What opportunities are there for cross-chain bridges in the Ethereum PoS era?

AaaahWeb3
2023-05-15 15:41:41
Collection
The arrival of the Ethereum staking era may bring a new perspective to the breakthrough development of cross-chain bridges.

Author: AaaahWeb3

In mid-September 2022, the Ethereum execution layer and the proof-of-stake consensus layer triggered the merge mechanism at block height 15537393, producing the first PoS block. Since then, Ethereum has officially abandoned the PoW consensus model in favor of PoS.

On May 8, according to data from the official Ethereum website, the beacon chain ETH staking APR (annual percentage rate) has reached a high of 7.69%, with the current total amount of staked ETH approximately 17,915,432 coins (about $3.25 billion), and the number of validator nodes is 561,951. Historical data shows that the Ethereum ETH staking APR generally maintains around 4%, previously breaking 5% at the end of March and reaching a high of 6.44% in late April.

According to the design of Ethereum's consensus mechanism, validators who participate in staking and perform signature tasks normally will earn rewards, incentivizing users to stake Ethereum and participate in network consensus, making the network more decentralized and enhancing its security. The Merge will impact the Ethereum ecosystem and even the entire blockchain landscape, but the industry generally believes it will not change the trend towards a prosperous multi-chain future.

As the infrastructure connecting Ethereum and other multi-chain ecosystems, cross-chain bridges are also an essential part of the DeFi trend, attracting significant market attention. Various cross-chain projects have emerged and are very popular. At the same time, hacker attacks on cross-chain bridges have been frequent, primarily due to the increasing number of cross-chain users and growing liquidity, which locks a large amount of funds in cross-chain bridge contracts. Additionally, due to the complexity of asset cross-chain logic, the security of most cross-chain bridges needs further enhancement. The continuously increasing Total Value Locked (TVL) makes cross-chain bridge projects happy about the increase in user numbers, while also prompting thoughts on how to manage the locked funds.
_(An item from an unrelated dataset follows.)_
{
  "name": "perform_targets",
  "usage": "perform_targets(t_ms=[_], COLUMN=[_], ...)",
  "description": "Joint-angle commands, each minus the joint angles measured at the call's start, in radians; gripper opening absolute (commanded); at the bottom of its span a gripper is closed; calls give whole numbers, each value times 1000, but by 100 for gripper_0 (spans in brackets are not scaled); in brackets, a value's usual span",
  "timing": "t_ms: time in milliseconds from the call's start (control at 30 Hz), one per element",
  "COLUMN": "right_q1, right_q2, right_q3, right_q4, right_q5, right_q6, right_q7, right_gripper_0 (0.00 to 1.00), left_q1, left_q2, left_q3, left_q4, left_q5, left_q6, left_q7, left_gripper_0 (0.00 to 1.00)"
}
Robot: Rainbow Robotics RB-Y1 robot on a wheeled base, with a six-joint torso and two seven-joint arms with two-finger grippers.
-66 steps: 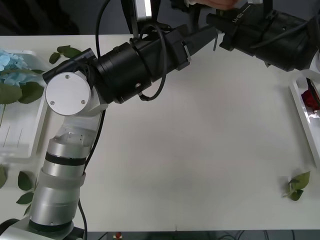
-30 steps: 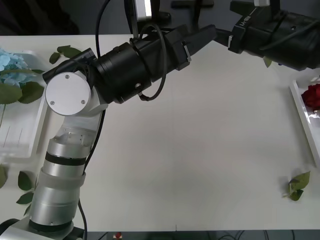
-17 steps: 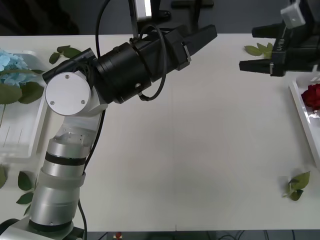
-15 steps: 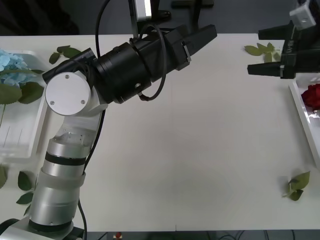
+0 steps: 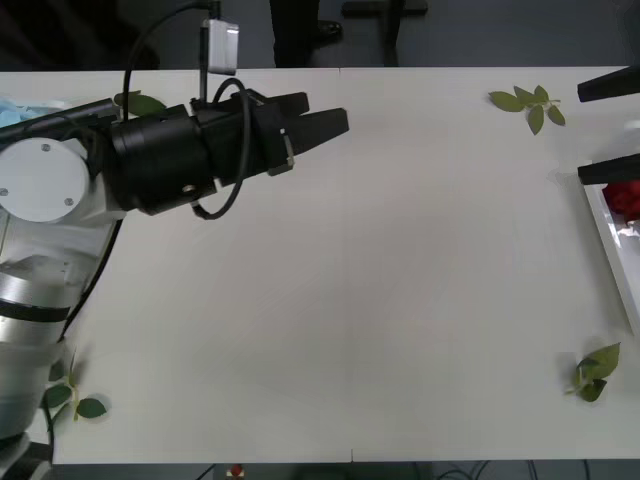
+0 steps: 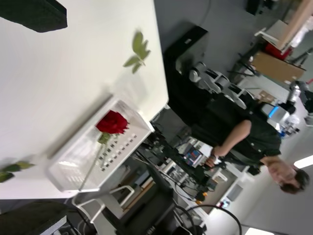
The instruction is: Place the red flowers into the right box and the blue flowers into the left box. If a person shows an open palm, hand one flower to the person first, then continue sorting.
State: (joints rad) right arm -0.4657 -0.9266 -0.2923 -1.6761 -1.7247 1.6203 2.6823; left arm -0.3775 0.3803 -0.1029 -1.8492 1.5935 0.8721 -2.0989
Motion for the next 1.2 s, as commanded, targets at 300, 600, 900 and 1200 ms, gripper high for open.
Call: perform_targets(t_ms=[300,600,900,1200], right_q1=[5,5,5,7], right_q2=[-80,-100,-106,-109], right_q3=[-1,-1,-1,-1], right_q4=[98,118,118,118], right_q5=[-33,-47,-45,-29], right_q6=[62,90,99,99], right_q7=[23,23,23,23], right_gripper_0=[100,100,100,100], left_q1=[109,195,200,166], left_q2=[466,640,603,459], left_q3=[101,108,48,31], left_q4=[-78,-91,-108,-110], left_q5=[247,497,536,408], left_q6=[174,177,160,157], left_q7=[8,-204,-224,-214], left_gripper_0=[100,100,100,100])
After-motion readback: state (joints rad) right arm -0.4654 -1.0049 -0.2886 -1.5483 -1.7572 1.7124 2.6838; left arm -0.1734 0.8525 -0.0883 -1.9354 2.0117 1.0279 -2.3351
The arrival of Ethereum 2.0 staking may bring a new perspective to the development of cross-chain bridges.

Detailed Explanation of Ethereum Staking Reward Mechanism

According to the design of Ethereum 2.0, users must stake at least 32 ETH on the execution layer to be included in the validator list. Validators randomly selected by the beacon chain through the randao mechanism will be assigned various roles within each cycle, completing the signature tasks associated with those roles to earn rewards.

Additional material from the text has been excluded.